We all know that using namespaces is generally a wise thing to do. You don’t have to create a multi level object structure, but nesting your code under a pseudo-namespace is what makes maintenance, upgrades and migrations somewhat easier and error-prone.
Few popular javascript libraries implement some sort of a utility function that automatically creates nested objects. What it means is that instead of writing it manually, you could let the helper handle it for you:
// creating nested structure manually is painful var com = { thinkweb2: { projects: { _prototype: 'a deeply nested property...' } } } com.thinkweb2.projects._prototype // => 'a deeply nested property...'
Well, it appears that inject can handle such task in only 3 lines of code:
'com.thinkweb2.projects.prototype'.split('.').inject(window, function(parent, child) { var o = parent[child] = { }; return o; }) Object.inspect(com.thinkweb2.projects.prototype) // => "[object Object]"
Not bad - a completely generic namespacing snippet.
What’s happening here is not a black magic. Inject accepts initial object as a first argument (in this case - window object) and iterator function as the second argument. It then calls iterator function on each item from the collection (in our case it’s simply a string split into an array). Iterator function receives accumulated result as a first argument and current value as a second. Iterator performs an action (creates a nested object) and returns accumulated result (the newly created parent object) to be used in following iterations.
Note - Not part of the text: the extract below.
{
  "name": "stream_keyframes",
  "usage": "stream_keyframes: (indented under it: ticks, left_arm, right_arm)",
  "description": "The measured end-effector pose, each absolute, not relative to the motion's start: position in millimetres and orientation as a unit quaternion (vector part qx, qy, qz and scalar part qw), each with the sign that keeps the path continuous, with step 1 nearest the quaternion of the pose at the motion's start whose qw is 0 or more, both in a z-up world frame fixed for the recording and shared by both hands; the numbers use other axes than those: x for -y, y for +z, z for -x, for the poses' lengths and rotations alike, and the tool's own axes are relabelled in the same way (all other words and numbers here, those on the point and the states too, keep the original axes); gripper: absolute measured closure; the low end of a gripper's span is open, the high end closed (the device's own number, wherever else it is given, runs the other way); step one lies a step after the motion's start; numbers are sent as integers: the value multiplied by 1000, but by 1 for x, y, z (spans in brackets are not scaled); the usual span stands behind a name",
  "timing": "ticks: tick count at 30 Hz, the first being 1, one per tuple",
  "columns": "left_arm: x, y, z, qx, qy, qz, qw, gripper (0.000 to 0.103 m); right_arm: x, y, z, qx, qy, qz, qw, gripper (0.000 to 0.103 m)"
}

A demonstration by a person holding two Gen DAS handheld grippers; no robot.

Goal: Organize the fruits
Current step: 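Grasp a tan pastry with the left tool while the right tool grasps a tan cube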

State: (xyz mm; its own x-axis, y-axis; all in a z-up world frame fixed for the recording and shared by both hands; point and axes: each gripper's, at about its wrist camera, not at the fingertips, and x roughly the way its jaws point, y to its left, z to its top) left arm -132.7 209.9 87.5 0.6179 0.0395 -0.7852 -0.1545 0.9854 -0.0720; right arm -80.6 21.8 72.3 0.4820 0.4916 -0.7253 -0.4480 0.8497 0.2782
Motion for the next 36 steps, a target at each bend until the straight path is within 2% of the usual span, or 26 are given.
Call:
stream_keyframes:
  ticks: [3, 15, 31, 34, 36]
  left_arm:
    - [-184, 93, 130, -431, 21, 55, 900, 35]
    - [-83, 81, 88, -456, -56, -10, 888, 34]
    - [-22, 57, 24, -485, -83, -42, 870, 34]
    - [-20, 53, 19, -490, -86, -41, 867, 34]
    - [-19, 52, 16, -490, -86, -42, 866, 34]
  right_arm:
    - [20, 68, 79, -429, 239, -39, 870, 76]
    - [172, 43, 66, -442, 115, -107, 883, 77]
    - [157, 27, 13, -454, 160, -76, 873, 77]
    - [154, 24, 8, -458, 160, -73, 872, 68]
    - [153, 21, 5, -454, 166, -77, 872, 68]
Alternatively, we could wrap this all nicely and define as a String.prototype method:
String.prototype.namespace = function(separator){ this.split(separator || '.').inject(window, function(parent, child) { var o = parent[child] = { }; return o; }) } foo.bar.baz.quux = 'Nothing special...'; // => ERROR: foo is not defined // Default separator is '.' 'foo.bar.baz.quux'.namespace(); foo.bar.baz.quux = 'Nothing special...'; // => "Nothing special..." // Or using a custom one 'MY_AWESOME_APPLICATION::util::DOM::dimensions'.namespace('::'); 'dimensions' in MY_AWESOME_APPLICATION.util.DOM; // => true
Note how we use “separator” argument (or defaulting to ‘.’) making the function somewhat more flexible.
P.S.
Heavy namespacing could lead to unnecessary complexity.
Lack of it - to buggy behavior.
In the end, the only thing that matters is what works best for you.
Enjoy!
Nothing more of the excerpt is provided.